PROBLEM TO SOLVE: What is the count of lines below that include "kindly"? Reply with nothing else.

THE DATA:
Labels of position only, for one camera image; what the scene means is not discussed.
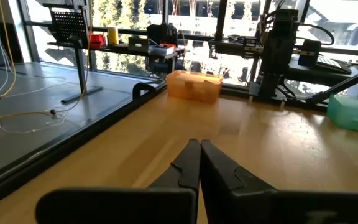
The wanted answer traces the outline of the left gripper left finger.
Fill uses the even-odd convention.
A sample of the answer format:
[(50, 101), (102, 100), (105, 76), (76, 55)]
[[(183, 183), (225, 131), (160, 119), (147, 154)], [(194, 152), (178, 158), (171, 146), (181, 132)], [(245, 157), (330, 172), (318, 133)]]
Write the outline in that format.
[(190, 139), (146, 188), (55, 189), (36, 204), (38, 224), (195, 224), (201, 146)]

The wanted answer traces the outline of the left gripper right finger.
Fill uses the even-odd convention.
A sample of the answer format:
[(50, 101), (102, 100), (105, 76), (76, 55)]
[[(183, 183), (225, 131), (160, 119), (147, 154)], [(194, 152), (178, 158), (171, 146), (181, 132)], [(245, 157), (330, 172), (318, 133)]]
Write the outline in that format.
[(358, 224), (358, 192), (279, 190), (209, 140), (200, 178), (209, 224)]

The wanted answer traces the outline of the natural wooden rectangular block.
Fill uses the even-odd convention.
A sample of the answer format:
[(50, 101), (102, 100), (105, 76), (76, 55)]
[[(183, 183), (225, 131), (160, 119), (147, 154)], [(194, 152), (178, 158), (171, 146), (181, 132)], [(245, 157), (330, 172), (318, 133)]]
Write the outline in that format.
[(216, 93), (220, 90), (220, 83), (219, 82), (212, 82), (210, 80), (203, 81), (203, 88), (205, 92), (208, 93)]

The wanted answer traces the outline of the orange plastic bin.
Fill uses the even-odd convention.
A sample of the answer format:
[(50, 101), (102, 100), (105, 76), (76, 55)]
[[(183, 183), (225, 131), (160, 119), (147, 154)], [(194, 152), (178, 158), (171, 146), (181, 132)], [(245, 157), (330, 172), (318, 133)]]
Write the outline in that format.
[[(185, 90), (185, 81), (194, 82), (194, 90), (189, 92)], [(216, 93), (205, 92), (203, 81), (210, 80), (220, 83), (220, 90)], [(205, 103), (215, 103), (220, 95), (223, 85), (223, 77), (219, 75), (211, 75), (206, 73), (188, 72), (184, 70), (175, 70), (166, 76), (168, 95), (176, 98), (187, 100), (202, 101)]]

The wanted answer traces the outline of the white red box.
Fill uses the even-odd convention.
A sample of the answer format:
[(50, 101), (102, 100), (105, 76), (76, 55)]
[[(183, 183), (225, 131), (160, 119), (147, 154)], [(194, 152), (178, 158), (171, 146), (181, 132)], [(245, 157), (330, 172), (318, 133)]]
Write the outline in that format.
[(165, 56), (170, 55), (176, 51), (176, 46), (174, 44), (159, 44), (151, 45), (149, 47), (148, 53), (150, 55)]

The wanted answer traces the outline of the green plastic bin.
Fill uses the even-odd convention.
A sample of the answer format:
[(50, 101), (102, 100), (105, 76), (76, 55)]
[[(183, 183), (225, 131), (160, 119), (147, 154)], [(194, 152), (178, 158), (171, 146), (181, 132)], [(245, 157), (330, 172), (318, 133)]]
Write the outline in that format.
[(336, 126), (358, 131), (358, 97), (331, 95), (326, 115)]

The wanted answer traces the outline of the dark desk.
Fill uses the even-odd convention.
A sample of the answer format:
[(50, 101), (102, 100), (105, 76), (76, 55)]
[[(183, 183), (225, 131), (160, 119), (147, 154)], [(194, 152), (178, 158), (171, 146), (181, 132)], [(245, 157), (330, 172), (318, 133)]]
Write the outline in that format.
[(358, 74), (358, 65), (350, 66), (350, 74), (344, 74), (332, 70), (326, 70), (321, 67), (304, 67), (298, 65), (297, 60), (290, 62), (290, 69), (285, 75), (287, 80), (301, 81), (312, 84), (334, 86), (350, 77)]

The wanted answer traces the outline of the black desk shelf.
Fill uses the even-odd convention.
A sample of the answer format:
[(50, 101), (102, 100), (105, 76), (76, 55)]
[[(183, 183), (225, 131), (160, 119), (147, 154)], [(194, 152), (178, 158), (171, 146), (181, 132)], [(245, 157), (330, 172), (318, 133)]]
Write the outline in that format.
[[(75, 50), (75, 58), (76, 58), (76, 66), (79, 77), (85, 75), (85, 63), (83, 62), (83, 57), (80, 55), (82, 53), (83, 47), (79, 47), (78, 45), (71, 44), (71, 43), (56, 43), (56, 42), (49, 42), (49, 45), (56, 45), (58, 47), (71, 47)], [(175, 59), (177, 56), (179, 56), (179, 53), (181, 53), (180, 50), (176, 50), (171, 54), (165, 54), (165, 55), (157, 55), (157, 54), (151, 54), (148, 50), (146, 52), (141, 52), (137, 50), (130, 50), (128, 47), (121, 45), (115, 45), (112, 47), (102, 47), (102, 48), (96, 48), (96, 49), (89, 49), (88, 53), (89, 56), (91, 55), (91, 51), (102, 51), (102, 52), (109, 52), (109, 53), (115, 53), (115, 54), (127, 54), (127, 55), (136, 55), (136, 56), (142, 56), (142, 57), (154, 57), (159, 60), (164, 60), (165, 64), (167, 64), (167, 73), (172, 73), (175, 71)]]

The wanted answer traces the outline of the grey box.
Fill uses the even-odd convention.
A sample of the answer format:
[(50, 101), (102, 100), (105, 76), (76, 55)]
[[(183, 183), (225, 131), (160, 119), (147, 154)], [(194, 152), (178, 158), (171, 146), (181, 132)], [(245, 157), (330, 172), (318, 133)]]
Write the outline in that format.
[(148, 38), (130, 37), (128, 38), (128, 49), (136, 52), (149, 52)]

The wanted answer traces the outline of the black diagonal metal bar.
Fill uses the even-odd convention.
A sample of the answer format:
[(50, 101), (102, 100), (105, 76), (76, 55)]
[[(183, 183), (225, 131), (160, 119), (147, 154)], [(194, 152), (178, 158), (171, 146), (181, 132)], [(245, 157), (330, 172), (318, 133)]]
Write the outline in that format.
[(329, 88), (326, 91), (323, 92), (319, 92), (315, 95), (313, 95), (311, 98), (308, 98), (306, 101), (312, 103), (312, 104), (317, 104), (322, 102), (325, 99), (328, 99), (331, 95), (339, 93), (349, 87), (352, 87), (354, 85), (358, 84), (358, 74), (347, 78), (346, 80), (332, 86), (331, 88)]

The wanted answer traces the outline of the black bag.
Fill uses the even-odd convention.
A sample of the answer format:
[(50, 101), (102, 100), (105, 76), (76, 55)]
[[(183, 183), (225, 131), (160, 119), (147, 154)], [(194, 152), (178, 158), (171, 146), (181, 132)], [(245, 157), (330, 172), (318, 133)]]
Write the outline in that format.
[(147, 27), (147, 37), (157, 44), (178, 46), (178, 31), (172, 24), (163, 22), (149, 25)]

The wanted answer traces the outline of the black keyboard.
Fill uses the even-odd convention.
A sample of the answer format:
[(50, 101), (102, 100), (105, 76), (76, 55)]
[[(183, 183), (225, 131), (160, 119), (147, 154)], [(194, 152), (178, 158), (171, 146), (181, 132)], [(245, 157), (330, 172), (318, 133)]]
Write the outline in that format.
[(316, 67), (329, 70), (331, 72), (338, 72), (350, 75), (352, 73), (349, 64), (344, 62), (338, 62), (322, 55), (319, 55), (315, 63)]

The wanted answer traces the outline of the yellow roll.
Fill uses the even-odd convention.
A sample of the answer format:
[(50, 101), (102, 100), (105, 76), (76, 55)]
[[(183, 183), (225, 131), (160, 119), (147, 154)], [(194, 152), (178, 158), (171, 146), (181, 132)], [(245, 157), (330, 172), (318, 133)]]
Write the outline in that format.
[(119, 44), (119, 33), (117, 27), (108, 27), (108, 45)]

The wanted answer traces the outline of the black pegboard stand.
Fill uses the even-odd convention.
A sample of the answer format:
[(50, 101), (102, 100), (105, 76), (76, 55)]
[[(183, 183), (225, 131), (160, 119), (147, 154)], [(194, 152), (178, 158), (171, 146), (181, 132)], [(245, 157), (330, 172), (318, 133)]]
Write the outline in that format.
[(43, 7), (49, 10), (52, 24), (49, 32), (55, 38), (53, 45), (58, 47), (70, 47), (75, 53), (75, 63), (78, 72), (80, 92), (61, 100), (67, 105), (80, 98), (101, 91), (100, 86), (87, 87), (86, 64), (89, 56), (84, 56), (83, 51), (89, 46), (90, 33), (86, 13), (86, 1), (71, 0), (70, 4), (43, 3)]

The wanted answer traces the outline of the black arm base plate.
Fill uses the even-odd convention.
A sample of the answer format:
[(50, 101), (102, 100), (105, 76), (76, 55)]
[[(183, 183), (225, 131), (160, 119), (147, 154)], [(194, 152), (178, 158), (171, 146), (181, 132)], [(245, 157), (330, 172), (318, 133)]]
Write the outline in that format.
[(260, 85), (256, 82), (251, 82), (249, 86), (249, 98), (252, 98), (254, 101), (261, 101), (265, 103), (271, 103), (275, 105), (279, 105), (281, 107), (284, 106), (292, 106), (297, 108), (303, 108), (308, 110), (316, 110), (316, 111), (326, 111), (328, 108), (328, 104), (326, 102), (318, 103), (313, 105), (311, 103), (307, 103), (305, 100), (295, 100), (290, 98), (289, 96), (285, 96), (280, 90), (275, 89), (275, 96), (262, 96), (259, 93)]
...
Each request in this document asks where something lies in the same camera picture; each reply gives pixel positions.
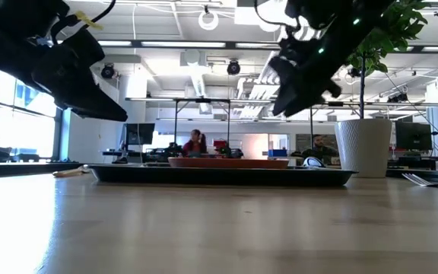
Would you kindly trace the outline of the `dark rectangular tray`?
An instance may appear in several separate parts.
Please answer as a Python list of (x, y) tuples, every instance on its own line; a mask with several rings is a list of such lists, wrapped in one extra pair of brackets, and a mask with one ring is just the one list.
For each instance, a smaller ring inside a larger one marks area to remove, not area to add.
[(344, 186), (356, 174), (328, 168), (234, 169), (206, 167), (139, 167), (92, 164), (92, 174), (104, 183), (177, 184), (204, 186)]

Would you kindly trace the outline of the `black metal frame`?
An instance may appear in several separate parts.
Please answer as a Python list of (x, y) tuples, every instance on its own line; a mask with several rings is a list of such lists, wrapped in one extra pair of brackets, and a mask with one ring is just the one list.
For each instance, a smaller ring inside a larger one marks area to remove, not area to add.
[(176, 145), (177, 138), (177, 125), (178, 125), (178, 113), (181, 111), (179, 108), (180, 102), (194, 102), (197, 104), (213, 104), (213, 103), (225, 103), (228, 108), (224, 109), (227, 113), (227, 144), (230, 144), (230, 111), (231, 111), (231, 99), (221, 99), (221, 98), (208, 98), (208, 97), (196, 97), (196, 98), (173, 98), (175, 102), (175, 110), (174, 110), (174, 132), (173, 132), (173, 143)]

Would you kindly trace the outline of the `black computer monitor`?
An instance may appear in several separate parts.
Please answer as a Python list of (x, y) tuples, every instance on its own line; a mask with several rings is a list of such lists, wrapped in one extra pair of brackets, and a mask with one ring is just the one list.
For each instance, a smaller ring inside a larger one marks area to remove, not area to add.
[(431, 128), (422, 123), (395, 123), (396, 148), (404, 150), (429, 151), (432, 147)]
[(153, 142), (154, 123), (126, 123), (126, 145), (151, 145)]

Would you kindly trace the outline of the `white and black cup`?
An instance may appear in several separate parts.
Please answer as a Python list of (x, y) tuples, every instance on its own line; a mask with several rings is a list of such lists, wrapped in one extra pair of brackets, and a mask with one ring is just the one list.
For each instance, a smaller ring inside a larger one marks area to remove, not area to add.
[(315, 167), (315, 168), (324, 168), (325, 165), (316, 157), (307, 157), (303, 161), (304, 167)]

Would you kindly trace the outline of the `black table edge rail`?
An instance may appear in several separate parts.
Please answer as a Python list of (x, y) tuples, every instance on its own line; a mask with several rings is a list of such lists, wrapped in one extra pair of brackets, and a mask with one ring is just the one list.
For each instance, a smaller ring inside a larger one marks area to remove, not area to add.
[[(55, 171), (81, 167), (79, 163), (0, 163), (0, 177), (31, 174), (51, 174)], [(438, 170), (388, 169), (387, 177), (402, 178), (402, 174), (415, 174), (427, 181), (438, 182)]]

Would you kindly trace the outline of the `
...
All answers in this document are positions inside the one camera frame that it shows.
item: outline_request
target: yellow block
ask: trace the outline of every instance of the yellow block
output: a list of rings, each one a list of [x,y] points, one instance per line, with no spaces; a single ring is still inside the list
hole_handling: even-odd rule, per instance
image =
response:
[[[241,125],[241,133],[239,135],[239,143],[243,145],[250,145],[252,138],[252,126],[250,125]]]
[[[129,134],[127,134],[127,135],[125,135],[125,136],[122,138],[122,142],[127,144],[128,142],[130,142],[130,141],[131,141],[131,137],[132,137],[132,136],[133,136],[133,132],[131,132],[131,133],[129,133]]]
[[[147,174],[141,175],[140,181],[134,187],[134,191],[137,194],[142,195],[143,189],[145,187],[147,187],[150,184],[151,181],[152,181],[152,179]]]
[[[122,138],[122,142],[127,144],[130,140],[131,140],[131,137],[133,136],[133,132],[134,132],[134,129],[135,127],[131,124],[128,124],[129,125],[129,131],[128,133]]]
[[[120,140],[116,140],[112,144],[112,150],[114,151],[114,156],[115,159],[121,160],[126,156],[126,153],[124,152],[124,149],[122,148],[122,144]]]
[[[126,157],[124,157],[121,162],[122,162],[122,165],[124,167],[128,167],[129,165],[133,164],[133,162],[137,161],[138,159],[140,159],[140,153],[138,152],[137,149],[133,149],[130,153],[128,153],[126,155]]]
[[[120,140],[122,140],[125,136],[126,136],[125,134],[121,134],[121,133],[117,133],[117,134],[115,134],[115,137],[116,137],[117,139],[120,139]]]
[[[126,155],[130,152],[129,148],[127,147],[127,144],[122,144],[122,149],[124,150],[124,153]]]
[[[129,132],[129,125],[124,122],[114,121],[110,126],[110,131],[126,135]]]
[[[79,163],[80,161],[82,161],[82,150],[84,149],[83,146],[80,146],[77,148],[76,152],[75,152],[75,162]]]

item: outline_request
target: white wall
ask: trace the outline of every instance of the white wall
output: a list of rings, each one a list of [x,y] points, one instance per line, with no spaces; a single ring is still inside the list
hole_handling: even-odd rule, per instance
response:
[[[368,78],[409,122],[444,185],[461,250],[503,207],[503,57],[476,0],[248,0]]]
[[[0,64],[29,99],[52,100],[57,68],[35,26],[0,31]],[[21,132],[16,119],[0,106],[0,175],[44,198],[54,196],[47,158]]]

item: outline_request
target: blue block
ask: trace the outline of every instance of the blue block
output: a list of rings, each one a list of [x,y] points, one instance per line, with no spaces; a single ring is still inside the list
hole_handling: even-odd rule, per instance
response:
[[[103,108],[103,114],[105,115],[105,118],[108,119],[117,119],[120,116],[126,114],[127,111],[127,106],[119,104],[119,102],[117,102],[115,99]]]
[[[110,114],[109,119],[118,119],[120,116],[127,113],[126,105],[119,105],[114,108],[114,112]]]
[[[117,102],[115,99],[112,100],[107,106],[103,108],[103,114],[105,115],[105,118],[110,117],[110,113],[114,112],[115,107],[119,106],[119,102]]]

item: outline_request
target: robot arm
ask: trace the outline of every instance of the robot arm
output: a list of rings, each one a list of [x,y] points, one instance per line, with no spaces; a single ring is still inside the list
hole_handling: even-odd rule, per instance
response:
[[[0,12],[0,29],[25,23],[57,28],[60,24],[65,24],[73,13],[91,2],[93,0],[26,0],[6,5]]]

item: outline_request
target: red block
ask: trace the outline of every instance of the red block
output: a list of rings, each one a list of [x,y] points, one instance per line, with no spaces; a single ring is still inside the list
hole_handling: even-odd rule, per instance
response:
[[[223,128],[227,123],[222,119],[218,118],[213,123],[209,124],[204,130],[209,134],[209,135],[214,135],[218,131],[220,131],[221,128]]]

RESULT OF THE TASK: 6